-- Task requirements --
Only the number is wanted: how many lines below contain "beige"?

-- Task input --

..............................

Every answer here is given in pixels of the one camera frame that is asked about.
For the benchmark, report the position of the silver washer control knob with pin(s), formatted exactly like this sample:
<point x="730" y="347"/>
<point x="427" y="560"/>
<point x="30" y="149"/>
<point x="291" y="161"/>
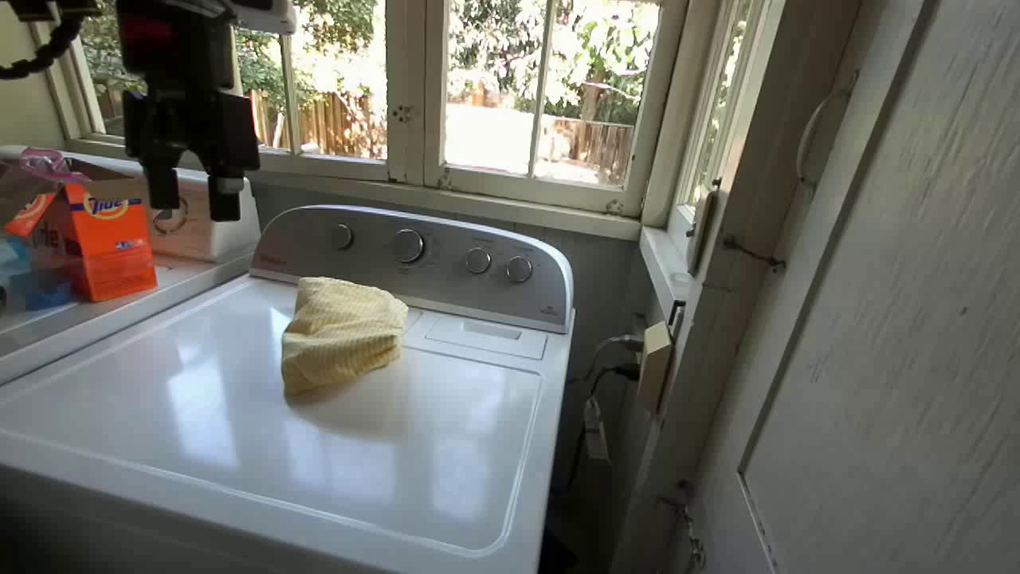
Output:
<point x="480" y="262"/>
<point x="409" y="247"/>
<point x="517" y="269"/>
<point x="347" y="238"/>

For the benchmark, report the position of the blue plastic package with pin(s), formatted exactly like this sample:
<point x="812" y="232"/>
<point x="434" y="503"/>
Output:
<point x="35" y="281"/>

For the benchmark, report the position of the brown wooden garden fence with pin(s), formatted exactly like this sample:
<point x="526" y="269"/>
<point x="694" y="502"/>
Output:
<point x="341" y="121"/>

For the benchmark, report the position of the white top-load washing machine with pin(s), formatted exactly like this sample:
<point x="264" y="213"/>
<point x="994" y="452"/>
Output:
<point x="320" y="448"/>

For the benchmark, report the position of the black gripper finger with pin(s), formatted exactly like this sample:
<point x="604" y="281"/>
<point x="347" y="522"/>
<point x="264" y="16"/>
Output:
<point x="162" y="182"/>
<point x="226" y="195"/>

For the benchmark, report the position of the white wall plug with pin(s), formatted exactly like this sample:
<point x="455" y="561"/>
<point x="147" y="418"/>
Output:
<point x="597" y="430"/>

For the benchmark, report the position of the yellow folded cloth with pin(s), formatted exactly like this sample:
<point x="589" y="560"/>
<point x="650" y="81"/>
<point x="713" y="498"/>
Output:
<point x="341" y="334"/>

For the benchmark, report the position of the pink crumpled item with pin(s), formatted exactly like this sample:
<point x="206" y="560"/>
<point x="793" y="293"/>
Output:
<point x="38" y="171"/>

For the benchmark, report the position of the beige light switch plate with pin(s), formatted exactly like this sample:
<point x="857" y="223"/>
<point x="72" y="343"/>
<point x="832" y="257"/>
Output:
<point x="707" y="226"/>

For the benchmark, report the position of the white appliance lid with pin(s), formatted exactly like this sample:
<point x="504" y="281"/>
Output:
<point x="64" y="329"/>

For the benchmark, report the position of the orange detergent box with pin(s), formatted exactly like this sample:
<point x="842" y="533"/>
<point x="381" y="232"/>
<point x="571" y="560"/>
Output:
<point x="112" y="248"/>

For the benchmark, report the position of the beige power outlet adapter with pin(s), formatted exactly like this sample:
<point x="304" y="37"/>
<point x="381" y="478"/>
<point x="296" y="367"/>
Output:
<point x="654" y="367"/>

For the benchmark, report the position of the white wooden door frame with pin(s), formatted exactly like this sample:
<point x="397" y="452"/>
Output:
<point x="735" y="321"/>

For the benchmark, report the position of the white plastic container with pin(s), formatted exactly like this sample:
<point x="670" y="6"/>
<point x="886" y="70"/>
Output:
<point x="201" y="226"/>

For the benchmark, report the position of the white wooden window frame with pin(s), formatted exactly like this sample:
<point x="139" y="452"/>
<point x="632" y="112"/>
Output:
<point x="689" y="127"/>
<point x="417" y="95"/>

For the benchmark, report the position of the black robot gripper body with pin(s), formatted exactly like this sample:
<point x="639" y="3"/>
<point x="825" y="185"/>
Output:
<point x="185" y="75"/>

..............................

-- Solution to this problem --
2